**Task prompt:** Write out exactly the lines of the material below, beginning at the top and ending at the line that contains "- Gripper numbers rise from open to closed".

** Opening Dataset content block **

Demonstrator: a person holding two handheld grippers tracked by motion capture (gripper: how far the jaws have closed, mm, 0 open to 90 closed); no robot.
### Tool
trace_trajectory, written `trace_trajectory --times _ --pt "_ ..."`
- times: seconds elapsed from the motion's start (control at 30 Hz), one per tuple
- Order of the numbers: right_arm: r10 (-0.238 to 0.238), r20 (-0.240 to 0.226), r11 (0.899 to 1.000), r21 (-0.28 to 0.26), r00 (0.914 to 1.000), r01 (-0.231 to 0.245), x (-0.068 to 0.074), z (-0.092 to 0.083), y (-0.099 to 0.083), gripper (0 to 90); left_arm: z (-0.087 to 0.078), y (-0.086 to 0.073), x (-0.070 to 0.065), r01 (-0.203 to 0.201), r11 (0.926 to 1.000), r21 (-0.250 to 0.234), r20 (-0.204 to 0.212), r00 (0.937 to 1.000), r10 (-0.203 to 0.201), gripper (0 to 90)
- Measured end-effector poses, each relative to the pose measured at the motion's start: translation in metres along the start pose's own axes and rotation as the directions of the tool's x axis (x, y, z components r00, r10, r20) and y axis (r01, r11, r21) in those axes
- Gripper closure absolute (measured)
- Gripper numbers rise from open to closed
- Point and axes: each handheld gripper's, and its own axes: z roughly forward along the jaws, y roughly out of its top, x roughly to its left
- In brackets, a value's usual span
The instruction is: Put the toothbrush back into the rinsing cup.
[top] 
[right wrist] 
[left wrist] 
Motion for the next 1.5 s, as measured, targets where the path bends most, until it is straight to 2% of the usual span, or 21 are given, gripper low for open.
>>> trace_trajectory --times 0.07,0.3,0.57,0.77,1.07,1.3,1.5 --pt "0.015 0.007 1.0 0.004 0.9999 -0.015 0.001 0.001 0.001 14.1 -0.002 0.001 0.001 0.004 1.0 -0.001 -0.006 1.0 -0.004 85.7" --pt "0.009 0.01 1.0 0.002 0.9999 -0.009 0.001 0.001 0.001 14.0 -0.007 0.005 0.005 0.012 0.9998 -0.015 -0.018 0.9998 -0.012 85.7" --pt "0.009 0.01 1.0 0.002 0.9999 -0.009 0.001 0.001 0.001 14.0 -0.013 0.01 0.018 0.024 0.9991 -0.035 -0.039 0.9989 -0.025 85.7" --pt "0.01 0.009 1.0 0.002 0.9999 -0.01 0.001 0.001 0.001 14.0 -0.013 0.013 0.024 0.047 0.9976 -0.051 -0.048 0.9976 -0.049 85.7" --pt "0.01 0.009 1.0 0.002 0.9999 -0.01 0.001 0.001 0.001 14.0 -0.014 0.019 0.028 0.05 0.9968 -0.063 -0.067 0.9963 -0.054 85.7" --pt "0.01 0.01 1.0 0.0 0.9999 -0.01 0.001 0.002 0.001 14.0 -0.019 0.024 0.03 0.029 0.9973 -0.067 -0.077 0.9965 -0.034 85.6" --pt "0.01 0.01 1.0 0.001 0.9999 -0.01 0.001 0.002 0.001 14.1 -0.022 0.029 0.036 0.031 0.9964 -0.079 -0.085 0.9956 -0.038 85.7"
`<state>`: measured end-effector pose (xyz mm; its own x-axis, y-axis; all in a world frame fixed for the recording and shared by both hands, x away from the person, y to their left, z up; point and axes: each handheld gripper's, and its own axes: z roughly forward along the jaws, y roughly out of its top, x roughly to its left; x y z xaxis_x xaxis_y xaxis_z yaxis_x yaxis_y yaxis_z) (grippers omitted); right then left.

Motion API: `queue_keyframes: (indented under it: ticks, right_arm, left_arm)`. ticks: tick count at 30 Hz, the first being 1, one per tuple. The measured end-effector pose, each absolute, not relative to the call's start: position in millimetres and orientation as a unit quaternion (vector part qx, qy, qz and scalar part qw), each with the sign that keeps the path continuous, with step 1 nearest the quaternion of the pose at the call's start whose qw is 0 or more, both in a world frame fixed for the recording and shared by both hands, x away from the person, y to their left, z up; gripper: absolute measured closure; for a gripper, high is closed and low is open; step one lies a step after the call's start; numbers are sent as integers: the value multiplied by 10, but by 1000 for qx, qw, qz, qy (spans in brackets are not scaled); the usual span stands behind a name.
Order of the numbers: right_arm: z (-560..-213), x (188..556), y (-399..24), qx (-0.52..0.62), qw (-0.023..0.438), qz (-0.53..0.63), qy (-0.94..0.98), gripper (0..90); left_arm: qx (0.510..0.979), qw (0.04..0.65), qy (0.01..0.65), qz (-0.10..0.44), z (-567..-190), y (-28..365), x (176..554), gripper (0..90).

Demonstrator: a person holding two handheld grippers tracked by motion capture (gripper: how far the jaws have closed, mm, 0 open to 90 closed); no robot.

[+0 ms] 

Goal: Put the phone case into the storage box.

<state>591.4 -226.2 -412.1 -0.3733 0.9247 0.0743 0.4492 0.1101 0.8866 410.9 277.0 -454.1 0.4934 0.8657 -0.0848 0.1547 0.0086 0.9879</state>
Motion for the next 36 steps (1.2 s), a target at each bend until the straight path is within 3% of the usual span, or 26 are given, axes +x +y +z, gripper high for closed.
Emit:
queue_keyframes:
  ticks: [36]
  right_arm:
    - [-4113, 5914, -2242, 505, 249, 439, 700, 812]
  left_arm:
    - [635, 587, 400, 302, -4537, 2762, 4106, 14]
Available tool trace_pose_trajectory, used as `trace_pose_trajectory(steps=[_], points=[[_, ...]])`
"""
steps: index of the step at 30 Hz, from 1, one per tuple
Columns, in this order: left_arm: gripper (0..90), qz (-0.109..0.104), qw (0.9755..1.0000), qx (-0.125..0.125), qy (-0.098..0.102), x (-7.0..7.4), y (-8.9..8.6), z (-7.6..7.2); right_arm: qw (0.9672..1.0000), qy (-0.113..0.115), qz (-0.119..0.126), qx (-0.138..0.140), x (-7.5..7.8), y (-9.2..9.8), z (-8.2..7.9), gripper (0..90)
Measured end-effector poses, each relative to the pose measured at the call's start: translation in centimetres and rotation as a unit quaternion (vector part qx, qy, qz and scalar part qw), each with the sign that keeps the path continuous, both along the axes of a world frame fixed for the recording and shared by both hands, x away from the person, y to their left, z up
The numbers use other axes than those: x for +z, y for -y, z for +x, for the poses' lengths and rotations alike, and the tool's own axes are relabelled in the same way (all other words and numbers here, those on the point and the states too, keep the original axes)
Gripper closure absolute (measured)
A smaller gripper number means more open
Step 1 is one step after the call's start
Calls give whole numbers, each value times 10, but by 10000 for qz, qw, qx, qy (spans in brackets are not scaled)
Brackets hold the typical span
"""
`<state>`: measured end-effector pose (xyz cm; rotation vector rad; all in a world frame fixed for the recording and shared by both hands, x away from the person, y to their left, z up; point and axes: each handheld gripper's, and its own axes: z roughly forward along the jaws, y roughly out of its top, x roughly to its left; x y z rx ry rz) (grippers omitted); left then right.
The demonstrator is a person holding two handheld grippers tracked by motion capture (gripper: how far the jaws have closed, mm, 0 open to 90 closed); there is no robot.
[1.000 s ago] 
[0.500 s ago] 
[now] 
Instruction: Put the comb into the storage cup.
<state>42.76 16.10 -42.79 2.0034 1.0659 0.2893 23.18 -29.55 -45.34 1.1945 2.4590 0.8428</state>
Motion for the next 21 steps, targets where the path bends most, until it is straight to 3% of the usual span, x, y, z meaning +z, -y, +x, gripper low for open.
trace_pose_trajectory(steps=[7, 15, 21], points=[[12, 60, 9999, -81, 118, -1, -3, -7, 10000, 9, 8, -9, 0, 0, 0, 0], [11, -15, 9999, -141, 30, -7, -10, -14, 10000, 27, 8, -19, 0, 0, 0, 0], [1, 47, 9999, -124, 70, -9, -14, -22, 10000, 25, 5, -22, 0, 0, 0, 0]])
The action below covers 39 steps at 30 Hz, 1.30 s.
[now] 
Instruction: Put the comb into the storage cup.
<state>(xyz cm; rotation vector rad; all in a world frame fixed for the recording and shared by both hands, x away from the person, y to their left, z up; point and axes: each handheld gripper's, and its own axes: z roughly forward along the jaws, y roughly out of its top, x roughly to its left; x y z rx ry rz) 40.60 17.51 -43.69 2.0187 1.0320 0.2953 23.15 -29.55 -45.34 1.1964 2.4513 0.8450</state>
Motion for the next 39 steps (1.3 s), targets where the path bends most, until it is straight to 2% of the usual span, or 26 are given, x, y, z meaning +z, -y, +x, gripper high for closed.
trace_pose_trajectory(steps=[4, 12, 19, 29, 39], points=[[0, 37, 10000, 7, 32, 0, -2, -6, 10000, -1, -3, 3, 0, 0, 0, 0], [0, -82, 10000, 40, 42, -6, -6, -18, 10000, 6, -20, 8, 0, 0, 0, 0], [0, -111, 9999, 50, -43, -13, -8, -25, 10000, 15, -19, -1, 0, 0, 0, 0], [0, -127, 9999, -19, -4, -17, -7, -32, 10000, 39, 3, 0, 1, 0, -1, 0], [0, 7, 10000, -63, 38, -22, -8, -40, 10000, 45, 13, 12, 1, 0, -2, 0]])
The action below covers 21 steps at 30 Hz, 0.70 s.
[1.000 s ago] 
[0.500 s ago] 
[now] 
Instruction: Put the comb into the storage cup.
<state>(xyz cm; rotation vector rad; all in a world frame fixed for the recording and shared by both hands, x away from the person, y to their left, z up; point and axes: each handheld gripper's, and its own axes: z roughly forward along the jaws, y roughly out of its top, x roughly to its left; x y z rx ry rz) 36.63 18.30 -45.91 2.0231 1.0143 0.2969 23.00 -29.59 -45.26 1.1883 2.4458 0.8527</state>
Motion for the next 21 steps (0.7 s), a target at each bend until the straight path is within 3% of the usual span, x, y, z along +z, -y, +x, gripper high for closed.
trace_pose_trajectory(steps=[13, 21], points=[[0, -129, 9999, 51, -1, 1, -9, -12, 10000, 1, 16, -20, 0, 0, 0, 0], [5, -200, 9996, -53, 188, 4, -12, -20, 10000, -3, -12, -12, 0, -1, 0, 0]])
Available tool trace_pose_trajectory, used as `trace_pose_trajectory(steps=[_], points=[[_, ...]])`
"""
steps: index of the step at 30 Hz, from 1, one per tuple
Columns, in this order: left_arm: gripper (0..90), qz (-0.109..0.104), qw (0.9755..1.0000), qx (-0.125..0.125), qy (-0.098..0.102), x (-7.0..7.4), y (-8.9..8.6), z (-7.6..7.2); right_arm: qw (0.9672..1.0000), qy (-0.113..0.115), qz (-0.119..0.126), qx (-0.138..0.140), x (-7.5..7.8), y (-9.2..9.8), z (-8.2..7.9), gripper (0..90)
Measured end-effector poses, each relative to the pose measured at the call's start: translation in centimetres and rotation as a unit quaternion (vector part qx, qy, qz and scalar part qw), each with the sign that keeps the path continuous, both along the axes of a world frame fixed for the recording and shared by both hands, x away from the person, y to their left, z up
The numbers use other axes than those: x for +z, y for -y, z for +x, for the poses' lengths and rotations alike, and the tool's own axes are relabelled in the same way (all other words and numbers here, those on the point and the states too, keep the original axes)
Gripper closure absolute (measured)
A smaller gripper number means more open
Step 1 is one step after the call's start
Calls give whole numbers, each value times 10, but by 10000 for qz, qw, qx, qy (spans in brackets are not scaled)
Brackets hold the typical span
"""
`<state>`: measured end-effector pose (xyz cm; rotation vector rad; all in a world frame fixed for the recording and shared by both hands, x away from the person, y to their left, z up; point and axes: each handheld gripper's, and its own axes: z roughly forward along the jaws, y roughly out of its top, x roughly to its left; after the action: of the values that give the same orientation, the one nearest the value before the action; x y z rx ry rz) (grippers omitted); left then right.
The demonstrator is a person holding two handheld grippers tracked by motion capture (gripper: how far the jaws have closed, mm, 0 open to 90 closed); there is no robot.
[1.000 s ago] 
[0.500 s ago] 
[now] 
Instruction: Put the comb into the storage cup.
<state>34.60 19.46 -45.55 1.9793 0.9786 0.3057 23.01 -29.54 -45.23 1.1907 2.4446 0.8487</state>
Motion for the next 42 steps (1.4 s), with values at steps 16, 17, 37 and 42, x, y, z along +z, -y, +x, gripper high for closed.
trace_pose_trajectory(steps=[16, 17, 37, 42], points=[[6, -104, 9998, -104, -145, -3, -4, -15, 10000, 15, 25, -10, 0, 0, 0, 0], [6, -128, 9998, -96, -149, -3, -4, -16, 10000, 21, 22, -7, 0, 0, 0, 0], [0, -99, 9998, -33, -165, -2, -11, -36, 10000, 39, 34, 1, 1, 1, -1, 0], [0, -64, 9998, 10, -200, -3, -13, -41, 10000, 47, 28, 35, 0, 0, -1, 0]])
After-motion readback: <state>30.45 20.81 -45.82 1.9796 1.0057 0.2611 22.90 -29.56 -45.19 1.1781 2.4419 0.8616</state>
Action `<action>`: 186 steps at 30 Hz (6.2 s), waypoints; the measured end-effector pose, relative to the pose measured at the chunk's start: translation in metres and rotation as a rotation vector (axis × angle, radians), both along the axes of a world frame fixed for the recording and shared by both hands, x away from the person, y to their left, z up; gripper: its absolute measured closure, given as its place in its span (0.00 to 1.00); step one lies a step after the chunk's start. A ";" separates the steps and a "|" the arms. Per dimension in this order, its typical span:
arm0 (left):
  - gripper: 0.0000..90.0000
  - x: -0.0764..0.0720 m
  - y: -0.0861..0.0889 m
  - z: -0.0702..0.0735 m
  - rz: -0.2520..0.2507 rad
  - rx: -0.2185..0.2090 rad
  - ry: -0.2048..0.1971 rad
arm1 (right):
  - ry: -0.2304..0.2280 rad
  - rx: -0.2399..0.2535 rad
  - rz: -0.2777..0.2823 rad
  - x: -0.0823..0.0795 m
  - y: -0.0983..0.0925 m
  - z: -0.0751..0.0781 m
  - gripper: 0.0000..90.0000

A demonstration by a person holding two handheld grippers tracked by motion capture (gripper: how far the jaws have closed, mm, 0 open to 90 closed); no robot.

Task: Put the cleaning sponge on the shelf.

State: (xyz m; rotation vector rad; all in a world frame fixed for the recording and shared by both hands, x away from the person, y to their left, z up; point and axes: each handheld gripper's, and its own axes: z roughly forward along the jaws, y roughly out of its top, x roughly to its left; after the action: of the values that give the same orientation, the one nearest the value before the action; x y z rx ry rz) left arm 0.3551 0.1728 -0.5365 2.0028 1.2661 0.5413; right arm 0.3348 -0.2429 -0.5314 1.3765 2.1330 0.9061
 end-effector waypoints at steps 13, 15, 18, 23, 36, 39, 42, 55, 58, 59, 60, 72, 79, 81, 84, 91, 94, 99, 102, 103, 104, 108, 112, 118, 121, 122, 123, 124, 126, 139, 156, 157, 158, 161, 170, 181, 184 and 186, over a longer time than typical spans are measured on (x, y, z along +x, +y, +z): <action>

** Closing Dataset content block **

**Your solution:**
Demonstrator: a person holding two handheld grippers tracked by motion capture (gripper: how far the jaws have closed, mm, 0 open to 90 closed); no robot.
### Tool
trace_trajectory, written `trace_trajectory --times _ --pt "_ ..."`
- times: seconds elapsed from the motion's start (control at 30 Hz), one per tuple
- Order of the numbers: right_arm: r10 (-0.238 to 0.238), r20 (-0.240 to 0.226), r11 (0.899 to 1.000), r21 (-0.28 to 0.26), r00 (0.914 to 1.000), r01 (-0.231 to 0.245), x (-0.068 to 0.074), z (-0.092 to 0.083), y (-0.099 to 0.083), gripper (0 to 90); left_arm: z (-0.087 to 0.078), y (-0.086 to 0.073), x (-0.070 to 0.065), r01 (-0.203 to 0.201), r11 (0.926 to 1.000), r21 (-0.250 to 0.234), r20 (-0.204 to 0.212), r00 (0.937 to 1.000), r10 (-0.203 to 0.201), gripper (0 to 90)
- Measured end-effector poses, each relative to the pose measured at the motion's start: translation in metres along the start pose's own axes and rotation as the directions of the tool's x axis (x, y, z components r00, r10, r20) and y axis (r01, r11, r21) in those axes
- Gripper closure absolute (measured)
- Gripper numbers rise from open to closed

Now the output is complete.